Moving on from structure and operations to the individuals that fill up the structure. Again, all we can say is that they have "some structure." In a way individuals may even be worse- at least I was assuming in the above that the populations were homogeneous (with the assumption that multiple groups, as in co-evolution, constitute multiple populations). Individuals can be very complex- linear lists of fix length with a fixed alphabet strings at best, but possibly a tree or a lists containing multiple types of things (bits as well as real numbers as well as symbols, etc). Perhaps this means that individuals are some algebraic datatype, to be deconstructed as needed. This is nice, but very general. Some encodings are very complex in a way, and may include a variety of types of loci next to each other. It would be nice to say "a list of loci" rather than "a real number follow by 8 bits followed by a real number followed by 8 bits..." and so on. So do we have some "evolutionary component"? What properties does this have? Often this is used in the more complex GAs so we can say something like "mutate all loci" and have each loci know what the means for itself. Then we can do crossover over a list of things, without worrying about what they are, as long as they are in a list. Crossover of course has different meaning depending on what structure we are talking about. And there is no use forcing individuals to be structures that have a mutation and a crossover operation because we can have multiple crossovers or mutations for the same structure for the same EA.

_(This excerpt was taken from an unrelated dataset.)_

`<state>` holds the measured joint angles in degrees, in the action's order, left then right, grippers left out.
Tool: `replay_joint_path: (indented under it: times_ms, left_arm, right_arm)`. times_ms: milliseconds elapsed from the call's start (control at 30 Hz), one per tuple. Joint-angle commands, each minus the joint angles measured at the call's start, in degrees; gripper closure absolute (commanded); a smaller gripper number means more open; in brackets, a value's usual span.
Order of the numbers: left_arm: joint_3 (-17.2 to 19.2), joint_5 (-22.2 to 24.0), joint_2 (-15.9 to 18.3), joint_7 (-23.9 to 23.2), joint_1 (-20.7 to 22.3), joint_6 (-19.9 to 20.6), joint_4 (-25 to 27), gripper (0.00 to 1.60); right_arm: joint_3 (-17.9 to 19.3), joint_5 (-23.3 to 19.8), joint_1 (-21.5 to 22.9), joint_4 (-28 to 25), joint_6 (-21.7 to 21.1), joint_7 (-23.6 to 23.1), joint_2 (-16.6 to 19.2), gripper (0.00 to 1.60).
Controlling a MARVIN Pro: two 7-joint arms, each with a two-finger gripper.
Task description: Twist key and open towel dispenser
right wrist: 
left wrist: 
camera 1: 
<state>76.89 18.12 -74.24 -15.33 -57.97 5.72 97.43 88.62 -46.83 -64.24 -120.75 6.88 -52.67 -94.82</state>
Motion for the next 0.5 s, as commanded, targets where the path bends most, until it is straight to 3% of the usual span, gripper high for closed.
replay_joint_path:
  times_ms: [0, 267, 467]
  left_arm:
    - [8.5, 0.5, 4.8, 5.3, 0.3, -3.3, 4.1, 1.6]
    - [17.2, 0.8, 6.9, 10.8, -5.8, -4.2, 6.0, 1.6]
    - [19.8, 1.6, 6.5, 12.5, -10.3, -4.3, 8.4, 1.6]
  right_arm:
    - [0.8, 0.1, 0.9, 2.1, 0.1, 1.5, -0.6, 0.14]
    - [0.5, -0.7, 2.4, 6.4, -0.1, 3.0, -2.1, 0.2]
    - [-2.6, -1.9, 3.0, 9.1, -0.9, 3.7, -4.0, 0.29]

Back to the Haskell part, in addition to randomness, all EAs keep track of some changing state. This means we have the random generator as state, as well as some problem specific (method specific) environment. This can include rates (mutation rate, crossover rate, etc) the current population, and anything the operators need that can't be fixed before the start of the EA. This by itself is a problem, as any time we need to keep track of additional information we need to change the structure that we carry around as the state of the EA. Even if we just say it is some environment, this means we have a 2 layer state monad already. Should we add logging, so we can run experiments and write things out? This would give us a pretty complex structure, but maybe that is the best we can do, I really don't know.

And forget about just the data structures, what about evolutionary process? It goes through generations (though I saw a CGA once that performed not in the usual all-at-once style, but incrementally). These generations see the application of some operations that make changes to the population, resulting in the next population. I don't have anything more to say about that at the moment.

Sorry for the rant here, but I needed to get down the ideas I've been playing with trying to come up with something we can generalize and create a nice, usable EA library out of. I may just have to pick some concrete behaviors out and say, "this is the type of EA that this library supports" and hope that it will be usable as well as modifiable, abstract as well as conrete.

1 comment:

  1. I was looking over this post, and I felt the need to mention that I'm aware that not all AI techniques are stochastic- especially some of the symbolic AI techniques. I'm more interested in sub-symbolic AI, and in techniques that fall under the classification "stochastic meta-heuristics."